-- Opening Marker --
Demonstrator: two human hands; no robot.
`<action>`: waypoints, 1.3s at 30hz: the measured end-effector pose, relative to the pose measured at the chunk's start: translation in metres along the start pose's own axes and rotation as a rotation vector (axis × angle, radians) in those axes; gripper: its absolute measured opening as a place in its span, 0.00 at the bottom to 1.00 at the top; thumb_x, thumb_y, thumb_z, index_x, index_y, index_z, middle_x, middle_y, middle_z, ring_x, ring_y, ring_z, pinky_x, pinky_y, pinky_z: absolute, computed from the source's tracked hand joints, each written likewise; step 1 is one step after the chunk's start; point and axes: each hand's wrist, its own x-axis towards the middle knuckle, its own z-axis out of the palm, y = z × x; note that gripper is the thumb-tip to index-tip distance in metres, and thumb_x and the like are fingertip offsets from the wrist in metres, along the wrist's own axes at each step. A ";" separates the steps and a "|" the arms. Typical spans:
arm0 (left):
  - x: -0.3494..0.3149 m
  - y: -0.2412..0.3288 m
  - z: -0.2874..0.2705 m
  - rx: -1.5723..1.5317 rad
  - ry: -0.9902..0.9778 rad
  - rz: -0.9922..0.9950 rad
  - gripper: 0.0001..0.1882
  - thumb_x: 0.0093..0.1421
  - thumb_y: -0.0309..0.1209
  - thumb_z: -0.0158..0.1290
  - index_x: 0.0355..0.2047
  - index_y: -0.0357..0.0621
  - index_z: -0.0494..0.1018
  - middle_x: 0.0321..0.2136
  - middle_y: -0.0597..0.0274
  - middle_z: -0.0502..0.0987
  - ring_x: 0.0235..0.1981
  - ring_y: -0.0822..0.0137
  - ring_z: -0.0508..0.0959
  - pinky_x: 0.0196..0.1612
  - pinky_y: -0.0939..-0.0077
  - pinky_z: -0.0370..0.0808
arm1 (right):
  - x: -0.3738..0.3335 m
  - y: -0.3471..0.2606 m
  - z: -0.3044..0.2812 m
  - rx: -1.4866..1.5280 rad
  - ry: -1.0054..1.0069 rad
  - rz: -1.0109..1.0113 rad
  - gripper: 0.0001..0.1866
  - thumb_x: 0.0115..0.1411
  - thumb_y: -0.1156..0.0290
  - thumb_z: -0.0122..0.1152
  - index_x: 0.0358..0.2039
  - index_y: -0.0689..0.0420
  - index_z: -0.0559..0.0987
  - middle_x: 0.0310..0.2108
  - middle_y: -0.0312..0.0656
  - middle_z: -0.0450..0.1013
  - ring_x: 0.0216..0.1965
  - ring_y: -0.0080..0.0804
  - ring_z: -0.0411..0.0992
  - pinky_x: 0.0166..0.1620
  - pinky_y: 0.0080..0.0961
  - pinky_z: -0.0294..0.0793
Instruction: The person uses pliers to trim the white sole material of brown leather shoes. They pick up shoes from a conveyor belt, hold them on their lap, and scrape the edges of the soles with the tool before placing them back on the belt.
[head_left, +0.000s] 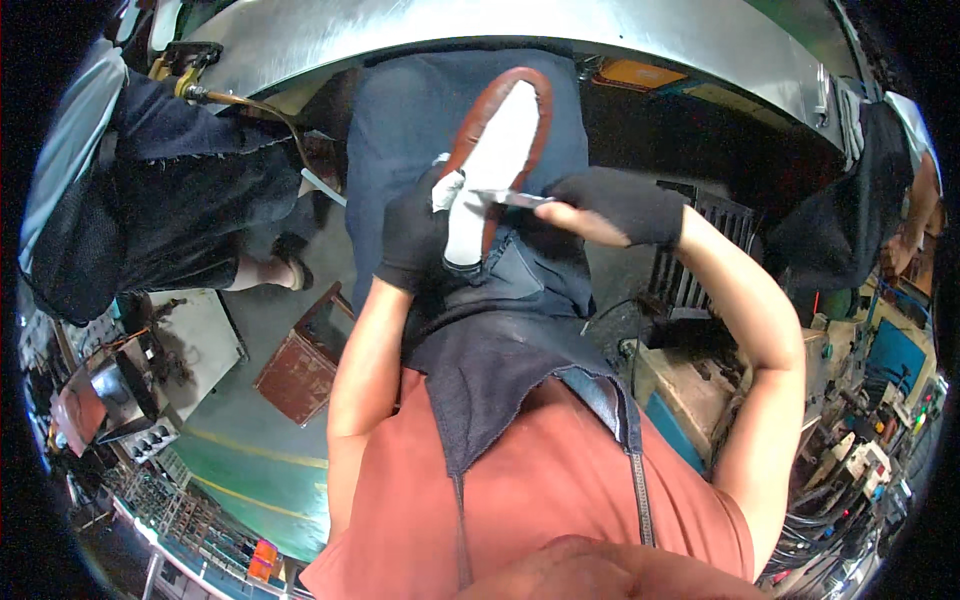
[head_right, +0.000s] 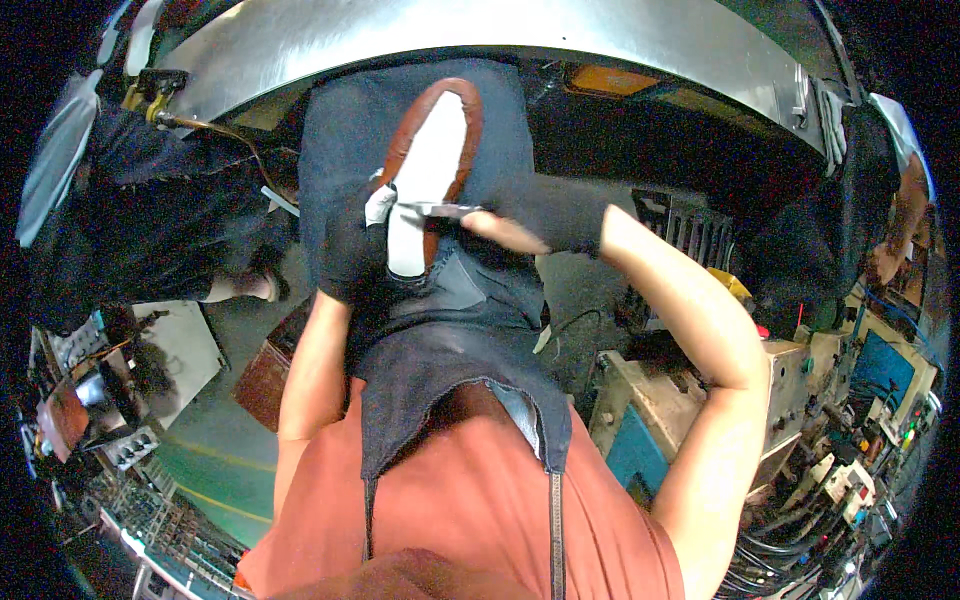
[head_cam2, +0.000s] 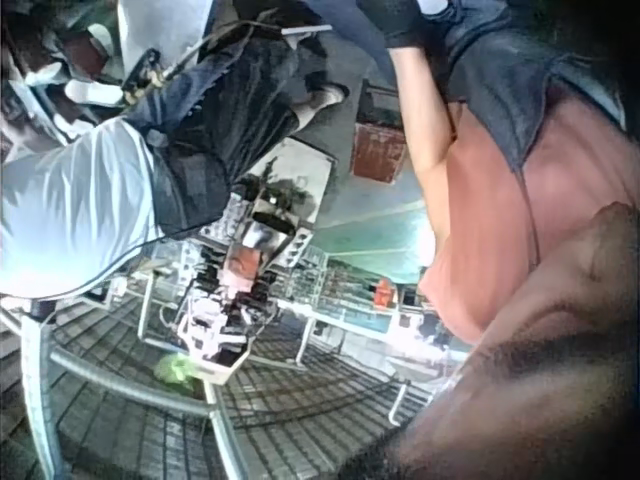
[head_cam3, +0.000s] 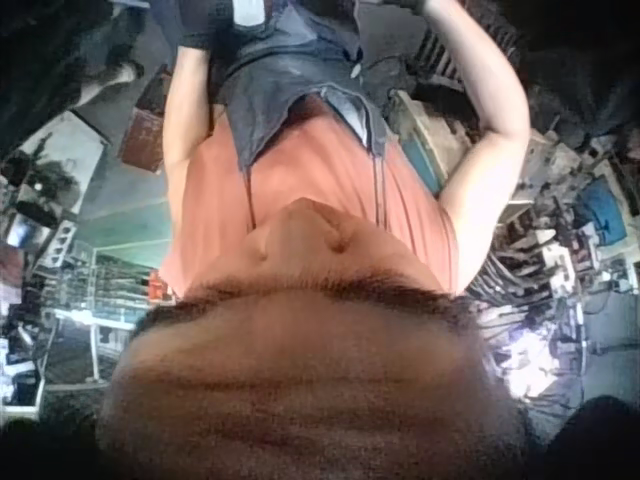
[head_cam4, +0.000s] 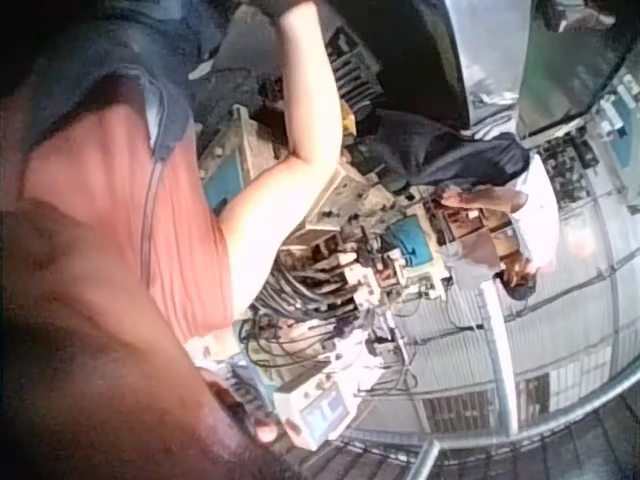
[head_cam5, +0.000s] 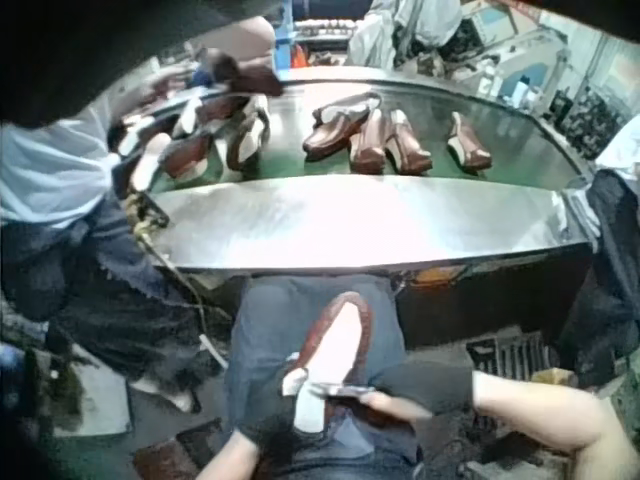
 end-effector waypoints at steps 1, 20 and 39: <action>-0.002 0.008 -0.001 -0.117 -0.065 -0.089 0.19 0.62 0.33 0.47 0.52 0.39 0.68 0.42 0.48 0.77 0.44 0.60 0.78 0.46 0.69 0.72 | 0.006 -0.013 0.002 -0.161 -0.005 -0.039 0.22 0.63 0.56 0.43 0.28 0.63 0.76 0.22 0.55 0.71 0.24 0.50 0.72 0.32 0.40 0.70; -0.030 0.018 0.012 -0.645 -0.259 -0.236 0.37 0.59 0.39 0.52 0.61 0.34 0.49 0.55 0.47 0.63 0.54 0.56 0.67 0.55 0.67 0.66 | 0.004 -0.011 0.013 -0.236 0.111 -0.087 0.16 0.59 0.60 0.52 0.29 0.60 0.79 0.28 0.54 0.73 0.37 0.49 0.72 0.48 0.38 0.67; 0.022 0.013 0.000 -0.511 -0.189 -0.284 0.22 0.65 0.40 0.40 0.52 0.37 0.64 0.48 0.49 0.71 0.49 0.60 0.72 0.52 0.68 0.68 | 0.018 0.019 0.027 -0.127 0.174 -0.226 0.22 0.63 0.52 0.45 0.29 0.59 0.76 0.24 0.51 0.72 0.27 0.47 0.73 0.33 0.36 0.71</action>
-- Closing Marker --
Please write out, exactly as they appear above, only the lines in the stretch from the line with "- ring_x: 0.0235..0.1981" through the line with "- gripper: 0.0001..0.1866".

> **ANSWER BOX**
  - ring_x: 0.0235..0.1981
  - ring_y: -0.0822..0.0137
  - ring_z: -0.0508..0.0959
  - pinky_x: 0.0196..0.1612
  - pinky_y: -0.0939..-0.0077
  - pinky_z: -0.0370..0.0808
arm1 (right):
  - x: -0.3738..0.3335 m
  - y: -0.3471..0.2606 m
  - z: -0.3044..0.2812 m
  - rx: -1.4866..1.5280 rad
  - ry: -1.0054..1.0069 rad
  - rz: -1.0109..1.0113 rad
  - gripper: 0.0001..0.1866

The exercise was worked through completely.